Beginning around 2021/22 the U.S.'s Naval Flight Demonstration Squadron—better known as the Blue Angels—expects to be flying the Boeing F/A-18E/F Super Hornet as its display mount. The OEM received a $17 million order from the Naval Air Systems Command to purchase the equipment necessary to modify nine single-seat F/A-18Es and two F/A-18F two-seaters to the team’s specifications.
A second contract is expected soon for Boeing to perform the actual work, which will be undertaken at the St. Louis, Missouri, factory where the aircraft were built. There has been no time frame announced for the team’s conversion from its current F/A-18C/D, but the contract stipulates that work is to be completed by December 2021.
Details of what modifications are to be performed have not been revealed, but if previous "Blue Angel" aircraft are anything to go by, the Super Hornets will have some operational equipment removed, such as the 20 mm Vulcan cannon, and will have modifications to the fuel system for prolonged inverted flight. The flight controls of the current Hornet aircraft are adjusted so that they require slight back pressure on the stick to maintain level flight, a feature adopted for the very tight formation flying that is the team’s trademark. The Super Hornets are likely to gain an oil tank and plumbing for the smoke system, a new canopy, and rear-facing “look-back” cameras. Finally, the aircraft will be painted in the team’s high-gloss "Blue Angels blue" and "Insignia yellow" scheme.
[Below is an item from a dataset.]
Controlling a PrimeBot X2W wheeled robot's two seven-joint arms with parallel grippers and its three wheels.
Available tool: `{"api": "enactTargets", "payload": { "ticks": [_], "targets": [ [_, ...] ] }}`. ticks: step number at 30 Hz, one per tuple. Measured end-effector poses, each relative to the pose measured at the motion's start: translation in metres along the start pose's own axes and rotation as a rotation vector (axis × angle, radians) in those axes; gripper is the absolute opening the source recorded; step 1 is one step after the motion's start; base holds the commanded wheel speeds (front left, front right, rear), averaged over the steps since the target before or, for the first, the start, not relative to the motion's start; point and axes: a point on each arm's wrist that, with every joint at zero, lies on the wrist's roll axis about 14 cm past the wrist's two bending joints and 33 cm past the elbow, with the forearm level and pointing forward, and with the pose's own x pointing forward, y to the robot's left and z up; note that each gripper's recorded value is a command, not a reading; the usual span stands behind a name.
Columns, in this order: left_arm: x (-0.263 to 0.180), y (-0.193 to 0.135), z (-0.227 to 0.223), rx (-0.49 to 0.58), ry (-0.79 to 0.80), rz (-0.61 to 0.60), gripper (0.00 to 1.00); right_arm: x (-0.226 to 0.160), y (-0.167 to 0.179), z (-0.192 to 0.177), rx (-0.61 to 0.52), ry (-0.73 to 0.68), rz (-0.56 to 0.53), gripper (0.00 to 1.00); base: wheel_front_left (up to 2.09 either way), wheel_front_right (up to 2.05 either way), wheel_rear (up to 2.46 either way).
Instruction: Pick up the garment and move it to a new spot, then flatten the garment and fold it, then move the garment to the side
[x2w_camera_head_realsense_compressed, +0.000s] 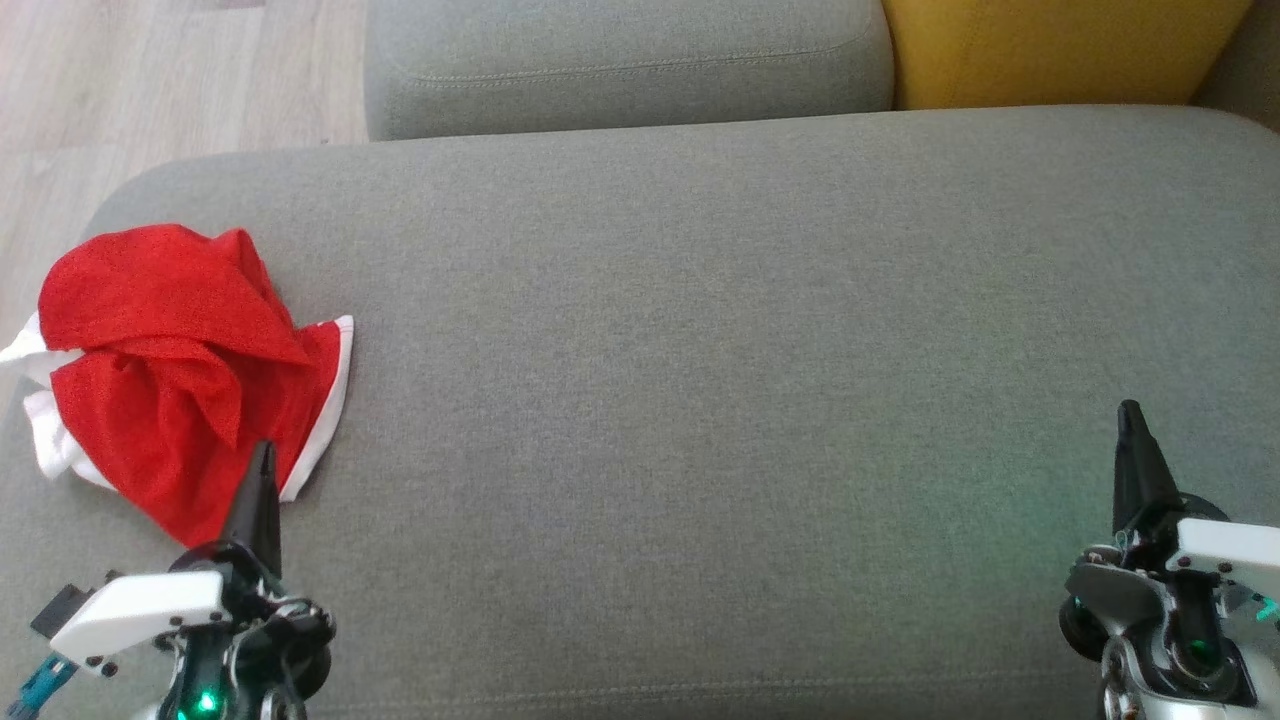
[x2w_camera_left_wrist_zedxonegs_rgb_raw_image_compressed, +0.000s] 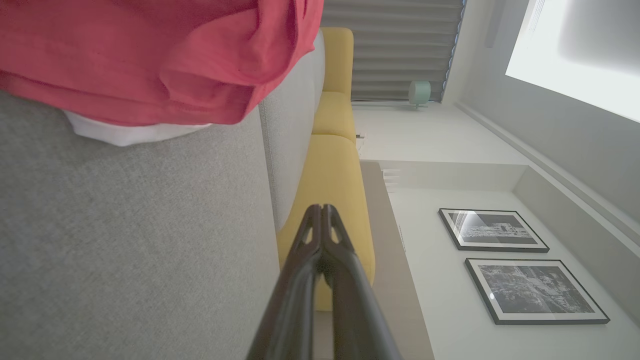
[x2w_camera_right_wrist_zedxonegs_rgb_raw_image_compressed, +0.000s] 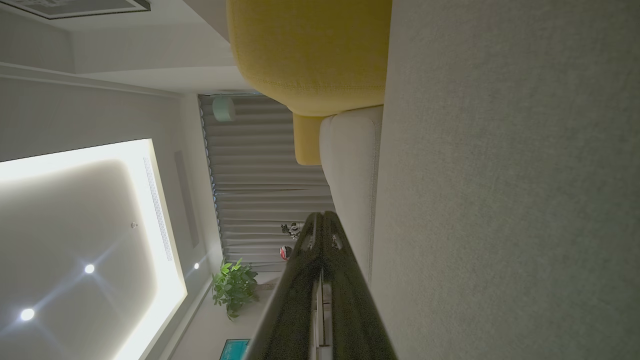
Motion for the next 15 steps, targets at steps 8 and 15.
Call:
{"api": "enactTargets", "payload": {
  "ticks": [8, 15],
  "targets": [
    [0.0000, 0.0000, 0.0000, 0.000, 0.000, 0.000, 0.00, 0.0000, 0.0000, 0.0000, 0.000, 0.000, 0.000, 0.00, 0.00, 0.00, 0.00],
    [0.0000, 0.0000, 0.0000, 0.000, 0.000, 0.000, 0.00, 0.0000, 0.0000, 0.0000, 0.000, 0.000, 0.000, 0.00, 0.00, 0.00, 0.00]
  ]
}}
Formed in 1946 with Grumman F6F Hellcats, and subsequently flying F8F Bearcats, F9F Panthers and Cougars, F11F Tigers, F-4J Phantoms, and A-4 Skyhawks, the Blue Angels started flying the F/A-18A/B Hornet in 1986, upgrading to the F/A-18C/D in 2010. Already, the Hornet has been flown by the team for longer than any other type. The team is based at Forrest Sherman Field, Naval Air Station Pensacola, Florida, with their pre-season work-up being conducted at El Centro, California. Its display routine employs six aircraft, which are accompanied by a two-seater that is flown by the show narrator. It provides a back-up aircraft and is used to give demonstration flights.
The team might also be getting a new support aircraft. The team’s aging KC-130T Hercules—nicknamed "Fat Albert"—was out of use for some time following a fleetwide grounding but returned to the air this summer. However, it was announced in March that the Navy was seeking to rapidly acquire a C-130J from the United Kingdom, although that deal has not yet materialized.